[Pacemaker] configuration variants for 2 node cluster
Christine Caulfield
ccaulfie at redhat.com
Tue Jun 24 08:44:44 UTC 2014
On 24/06/14 09:36, Kostiantyn Ponomarenko wrote:
> Hi Chrissie,
>
> But wait_for_all doesn't help when there is no connection between the nodes.
> Because in case I need to reboot the remaining working node I won't get
> working cluster after that - both nodes will be waiting connection
> between them.
> That's why I am looking for the solution which could help me to get one
> node working in this situation (after reboot).
> I've been thinking about some kind of marker which could help a node to
> determine a state of the other node.
> Like external disk and SCSI reservation command. Maybe you could suggest
> another kind of marker?
> I am not sure can we use a presents of a file on external SSD as the
> marker. Kind of: if there is a file - the other node is alive, if no -
> node is dead.
>
More seriously, that solution is harder than it might seem - which is
one reason qdiskd was as complex as it became, and why votequorum is as
conservative as it is when it comes to declaring a workable cluster. If
someone is there to manually reboot nodes then it might be as well for a
human decision to be made about which one is capable of running services.
Chrissie
> Digimer,
>
> Thanks for the links and information.
> Anyway if I go this way, I will write my own daemon to determine a state
> of the other node.
> Also the information about fence loop is new for me, thanks =)
>
> Thank you,
> Kostya
>
>
> On Tue, Jun 24, 2014 at 10:55 AM, Christine Caulfield
> <ccaulfie at redhat.com <mailto:ccaulfie at redhat.com>> wrote:
>
> On 23/06/14 15:49, Digimer wrote:
>
> Hi Kostya,
>
> I'm having a little trouble understanding your question, sorry.
>
> On boot, the node will not start anything, so after booting
> it, you
> log in, check that it can talk to the peer node (a simple ping is
> generally enough), then start the cluster. It will join the peer's
> existing cluster (even if it's a cluster on just itself).
>
> If you booted both nodes, say after a power outage, you will
> check
> the connection (again, a simple ping is fine) and then start the
> cluster
> on both nodes at the same time.
>
>
>
> wait_for_all helps with most of these situations. If a node goes
> down then it won't start services until it's seen the non-failed
> node because wait_for_all prevents a newly rebooted node from doing
> anything on its own. This also takes care of the case where both
> nodes are rebooted together of course, because that's the same as a
> new start.
>
> Chrissie
>
>
> If one of the nodes needs to be shut down, say for repairs or
> upgrades, you migrate the services off of it and over to the
> peer node,
> then you stop the cluster (which tells the peer that the node is
> leaving
> the cluster). After that, the remaining node operates by itself.
> When
> you turn it back on, you rejoin the cluster and migrate the
> services back.
>
> I think, maybe, you are looking at things more complicated
> than you
> need to. Pacemaker and corosync will handle most of this for
> you, once
> setup properly. What operating system do you plan to use, and what
> cluster stack? I suspect it will be corosync + pacemaker, which
> should
> work fine.
>
> digimer
>
> On 23/06/14 10:36 AM, Kostiantyn Ponomarenko wrote:
>
> Hi Digimer,
>
> Suppose I disabled to cluster on start up, but what about
> remaining
> node, if I need to reboot it?
> So, even in case of connection lost between these two nodes
> I need to
> have one node working and providing resources.

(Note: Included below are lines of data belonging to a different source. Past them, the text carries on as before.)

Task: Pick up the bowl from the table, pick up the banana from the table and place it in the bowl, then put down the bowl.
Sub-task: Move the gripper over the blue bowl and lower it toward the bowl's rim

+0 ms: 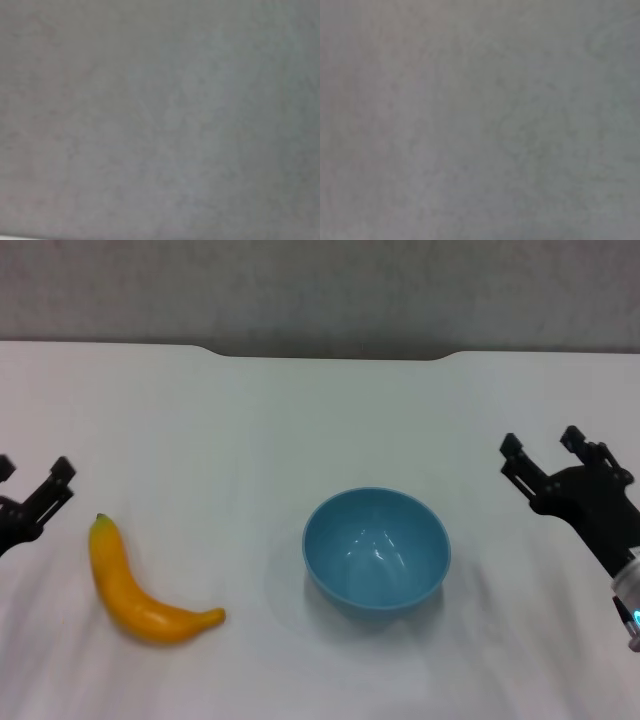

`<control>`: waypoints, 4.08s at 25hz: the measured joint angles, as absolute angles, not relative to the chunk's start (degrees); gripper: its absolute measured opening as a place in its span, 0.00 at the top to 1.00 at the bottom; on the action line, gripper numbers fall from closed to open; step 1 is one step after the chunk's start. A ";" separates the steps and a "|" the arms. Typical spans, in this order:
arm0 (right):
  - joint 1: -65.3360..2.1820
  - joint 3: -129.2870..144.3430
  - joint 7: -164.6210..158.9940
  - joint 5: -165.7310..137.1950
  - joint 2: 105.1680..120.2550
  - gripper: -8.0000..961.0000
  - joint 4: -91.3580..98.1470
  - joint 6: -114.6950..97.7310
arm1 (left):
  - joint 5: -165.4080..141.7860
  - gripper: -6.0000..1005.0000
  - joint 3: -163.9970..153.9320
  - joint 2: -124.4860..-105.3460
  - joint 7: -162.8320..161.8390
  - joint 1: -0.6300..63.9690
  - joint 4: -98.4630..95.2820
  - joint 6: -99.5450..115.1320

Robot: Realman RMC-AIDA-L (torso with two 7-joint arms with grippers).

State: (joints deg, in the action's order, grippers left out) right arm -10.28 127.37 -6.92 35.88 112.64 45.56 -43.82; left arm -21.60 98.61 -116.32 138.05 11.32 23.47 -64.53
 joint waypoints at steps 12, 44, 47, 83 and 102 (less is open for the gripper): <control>-1.99 112.05 -5.69 16.61 114.32 0.12 75.88 -2.79 | -47.26 0.11 95.21 -116.78 110.01 -1.55 61.06 -36.11; -12.80 106.28 -9.35 20.43 115.05 0.13 82.58 35.71 | -69.88 0.11 78.30 -116.67 92.71 -6.57 80.62 4.03; -13.87 107.42 -10.87 20.93 115.04 0.13 80.08 35.58 | -69.90 0.11 78.34 -116.69 92.86 -6.56 80.54 4.43; -22.19 113.46 -13.72 27.36 115.19 0.25 61.96 28.51 | -69.96 0.11 77.41 -116.90 94.41 -5.19 78.74 4.48; -20.49 115.00 -10.80 28.38 115.05 0.56 62.46 25.33 | -69.79 0.11 77.32 -116.89 95.20 -5.62 78.89 4.48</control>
State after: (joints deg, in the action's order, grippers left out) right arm -20.49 115.00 -10.80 28.38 115.05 62.46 25.33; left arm -69.79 77.32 -116.89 95.20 -5.62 78.89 4.48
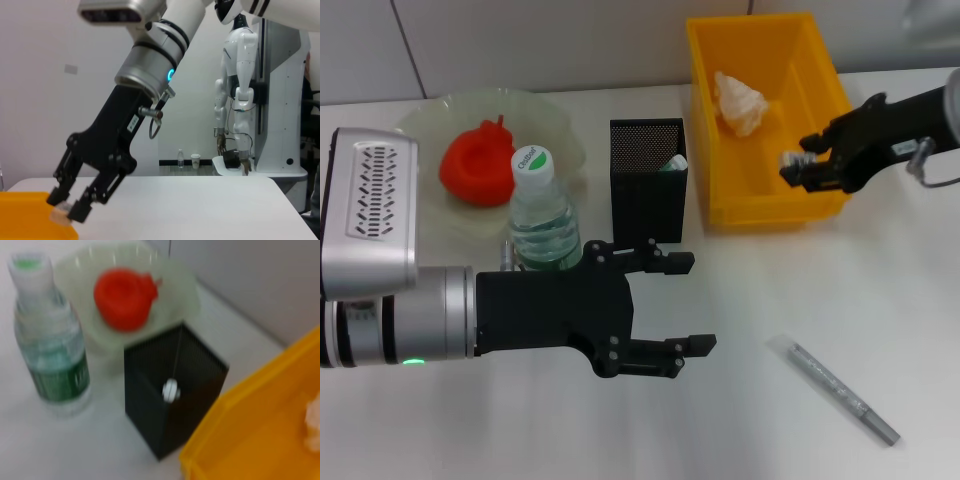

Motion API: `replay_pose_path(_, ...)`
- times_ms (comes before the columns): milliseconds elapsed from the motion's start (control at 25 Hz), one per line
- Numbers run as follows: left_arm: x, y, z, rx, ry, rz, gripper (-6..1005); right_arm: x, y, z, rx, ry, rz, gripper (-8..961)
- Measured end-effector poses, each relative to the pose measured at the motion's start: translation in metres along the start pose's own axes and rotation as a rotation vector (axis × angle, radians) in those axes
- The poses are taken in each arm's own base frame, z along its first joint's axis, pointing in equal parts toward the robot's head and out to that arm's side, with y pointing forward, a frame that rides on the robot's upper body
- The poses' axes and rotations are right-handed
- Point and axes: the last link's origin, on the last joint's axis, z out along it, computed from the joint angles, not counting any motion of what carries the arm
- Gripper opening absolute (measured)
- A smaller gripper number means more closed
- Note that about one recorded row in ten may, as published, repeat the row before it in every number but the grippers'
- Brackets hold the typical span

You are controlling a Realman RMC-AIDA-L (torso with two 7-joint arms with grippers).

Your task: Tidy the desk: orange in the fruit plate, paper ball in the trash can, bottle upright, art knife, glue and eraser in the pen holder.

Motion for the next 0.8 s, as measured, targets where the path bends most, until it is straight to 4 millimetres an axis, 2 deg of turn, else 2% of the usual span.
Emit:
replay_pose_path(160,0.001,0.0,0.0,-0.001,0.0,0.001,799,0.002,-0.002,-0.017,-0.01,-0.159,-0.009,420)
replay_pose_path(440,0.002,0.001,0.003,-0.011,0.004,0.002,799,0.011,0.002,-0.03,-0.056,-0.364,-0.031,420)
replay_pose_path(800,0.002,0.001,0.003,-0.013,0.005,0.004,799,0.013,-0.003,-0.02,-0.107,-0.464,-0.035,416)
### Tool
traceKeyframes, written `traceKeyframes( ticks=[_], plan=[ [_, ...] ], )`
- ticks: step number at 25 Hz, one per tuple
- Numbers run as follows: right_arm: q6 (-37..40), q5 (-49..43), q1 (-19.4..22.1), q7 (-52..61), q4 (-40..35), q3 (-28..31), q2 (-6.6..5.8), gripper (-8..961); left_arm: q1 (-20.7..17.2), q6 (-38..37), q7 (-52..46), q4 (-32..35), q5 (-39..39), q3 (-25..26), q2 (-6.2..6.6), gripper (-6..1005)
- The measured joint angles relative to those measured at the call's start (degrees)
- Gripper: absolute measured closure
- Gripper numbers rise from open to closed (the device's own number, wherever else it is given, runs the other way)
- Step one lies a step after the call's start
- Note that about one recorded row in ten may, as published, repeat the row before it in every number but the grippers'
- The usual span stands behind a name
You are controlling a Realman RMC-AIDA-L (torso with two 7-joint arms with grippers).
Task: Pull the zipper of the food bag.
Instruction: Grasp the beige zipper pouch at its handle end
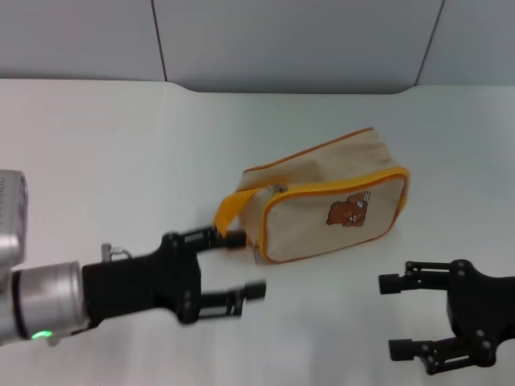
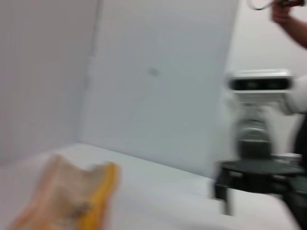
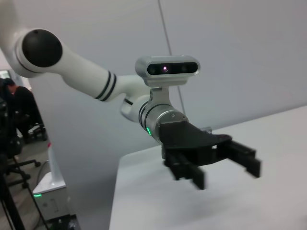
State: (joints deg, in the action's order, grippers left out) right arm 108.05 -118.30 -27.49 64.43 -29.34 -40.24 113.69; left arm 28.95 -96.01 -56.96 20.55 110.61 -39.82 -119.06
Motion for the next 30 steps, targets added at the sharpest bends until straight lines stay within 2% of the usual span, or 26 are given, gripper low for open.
traceKeyframes(
  ticks=[1,3,4,8,10,13,14,16,18,19,24,29,30],
  plan=[
    [-0.33,0.00,0.58,0.00,-0.02,0.58,-0.33,129,0.38,2.78,2.66,-2.22,-2.21,0.07,-0.05,190],
    [-0.39,0.00,0.82,0.00,-0.02,1.01,-0.43,129,0.38,2.78,2.66,-2.22,-2.21,0.07,-0.05,189],
    [-0.43,0.00,1.40,0.00,-0.04,2.02,-0.67,129,1.47,10.35,11.30,-8.38,-9.32,0.10,-0.14,189],
    [-0.26,0.00,2.08,0.00,-0.11,2.89,-0.97,130,1.96,12.73,14.64,-10.84,-11.80,0.09,-0.17,194],
    [-0.26,0.00,2.36,0.00,-0.11,2.95,-1.03,130,4.22,18.74,22.59,-17.17,-16.49,0.09,-0.25,200],
    [-0.38,0.00,2.63,0.00,-0.11,2.97,-1.04,130,5.14,20.14,23.64,-18.67,-16.64,0.09,-0.25,208],
    [-0.39,0.00,2.66,0.00,-0.11,2.98,-1.04,130,7.38,22.84,25.39,-21.65,-16.52,0.10,-0.24,210],
    [-0.39,0.00,2.67,0.00,-0.11,2.98,-1.04,131,8.52,24.27,26.91,-23.83,-16.70,0.60,-0.23,216],
    [-0.39,0.02,2.68,-0.01,-0.11,2.98,-1.04,131,8.69,24.46,27.21,-24.19,-16.70,1.01,-0.23,221],
    [-0.39,0.06,2.69,-0.01,-0.11,2.98,-1.04,131,9.10,25.52,28.15,-25.42,-16.53,3.45,-0.22,223],
    [-0.39,0.26,2.71,-0.02,-0.11,2.97,-1.02,131,9.56,28.46,28.43,-26.82,-16.31,7.47,-0.20,237],
    [-0.38,0.36,2.71,-0.01,-0.11,2.97,-1.02,132,10.11,29.13,28.41,-28.32,-16.33,8.65,-0.21,250],
    [-0.38,0.36,2.71,-0.01,-0.11,2.97,-1.02,132,10.11,29.13,28.41,-28.32,-16.33,8.65,-0.21,299]
  ],
)
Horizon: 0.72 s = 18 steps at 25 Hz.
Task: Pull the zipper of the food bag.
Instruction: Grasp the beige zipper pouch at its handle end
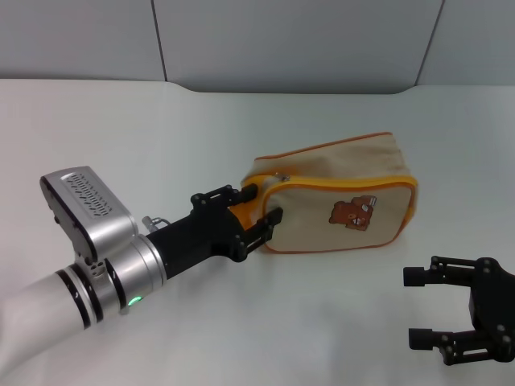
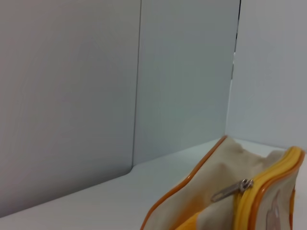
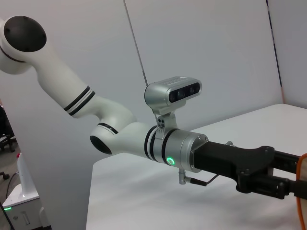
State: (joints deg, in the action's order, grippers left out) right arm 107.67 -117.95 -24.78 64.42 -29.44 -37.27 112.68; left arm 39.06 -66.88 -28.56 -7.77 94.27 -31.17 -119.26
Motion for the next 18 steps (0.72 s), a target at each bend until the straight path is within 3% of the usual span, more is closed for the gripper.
traceKeyframes(
  ticks=[4,11,18],
  plan=[
    [0.10,0.04,0.00,0.00,0.00,0.03,0.00,133,1.10,-0.02,-0.13,-0.44,1.94,0.33,-0.01,496],
    [0.57,0.12,0.00,0.01,0.00,1.24,0.00,133,1.38,-0.53,-0.56,-0.49,2.39,0.27,-0.01,729],
    [1.65,0.45,-0.69,-0.13,-0.09,5.24,0.44,134,0.56,-3.63,-1.59,0.72,3.59,-0.43,0.06,858]
  ],
)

> How did you solve this situation?
> Should it be a separate daemon which checks somehow
> connection between
> the two nodes and decides to run corosync and pacemaker or
> to keep them
> down?
>
> Thank you,
> Kostya
>
>
> On Mon, Jun 23, 2014 at 4:34 PM, Digimer <lists at alteeve.ca
> <mailto:lists at alteeve.ca>
> <mailto:lists at alteeve.ca <mailto:lists at alteeve.ca>>> wrote:
>
> On 23/06/14 09:11 AM, Kostiantyn Ponomarenko wrote:
>
> Hi guys,
> I want to gather all possible configuration
> variants for 2-node
> cluster,
> because it has a lot of pitfalls and there are not
> a lot of
> information
> across the internet about it. And also I have some
> questions
> about
> configurations and their specific problems.
> VARIANT 1:
> -----------------
> We can use "two_node" and "wait_for_all" option
> from Corosync's
> votequorum, and set up fencing agents with delay on
> one of them.
> Here is a workflow(diagram) of this configuration:
> 1. Node start.
> 2. Cluster start (Corosync and Pacemaker) at the
> boot time.
> 3. Wait for all nodes. All nodes joined?
> No. Go to step 3.
> Yes. Go to step 4.
> 4. Start resources.
> 5. Split brain situation (something with connection
> between
> nodes).
> 6. Fencing agent on the one of the nodes reboots
> the other node
> (there
> is a configured delay on one of the Fencing agents).
> 7. Rebooted node go to step 1.
> There are two (or more?) important things in this
> configuration:
> 1. Rebooted node remains waiting for all nodes to
> be visible
> (connection
> should be restored).
> 2. Suppose connection problem still exists and the
> node which
> rebooted
> the other guy has to be rebooted also (for some
> reasons). After
> reboot
> he is also stuck on step 3 because of connection
> problem.
> QUESTION:
> -----------------
> Is it possible somehow to assign to the guy who won
> the reboot
> race
> (rebooted other guy) a status like a "primary" and
> allow him not
> to wait
> for all nodes after reboot. And neglect this status
> after
> other node
> joined this one.
> So is it possible?
> Right now that's the only configuration I know for
> 2 node
> cluster.
> Other variants are very appreciated =)
> VARIANT 2 (not implemented, just a suggestion):
> -----------------
> I've been thinking about using external SSD drive
> (or other
> external
> drive). So for example fencing agent can reserve
> SSD using SCSI
> command
> and after that reboot the other node.
> The main idea of this is the first node, as soon as
> a cluster
> starts on
> it, reserves SSD till the other node joins the
> cluster, after
> that SCSI
> reservation is removed.
> 1. Node start
> 2. Cluster start (Corosync and Pacemaker) at the
> boot time.
> 3. Reserve SSD. Did it manage to reserve?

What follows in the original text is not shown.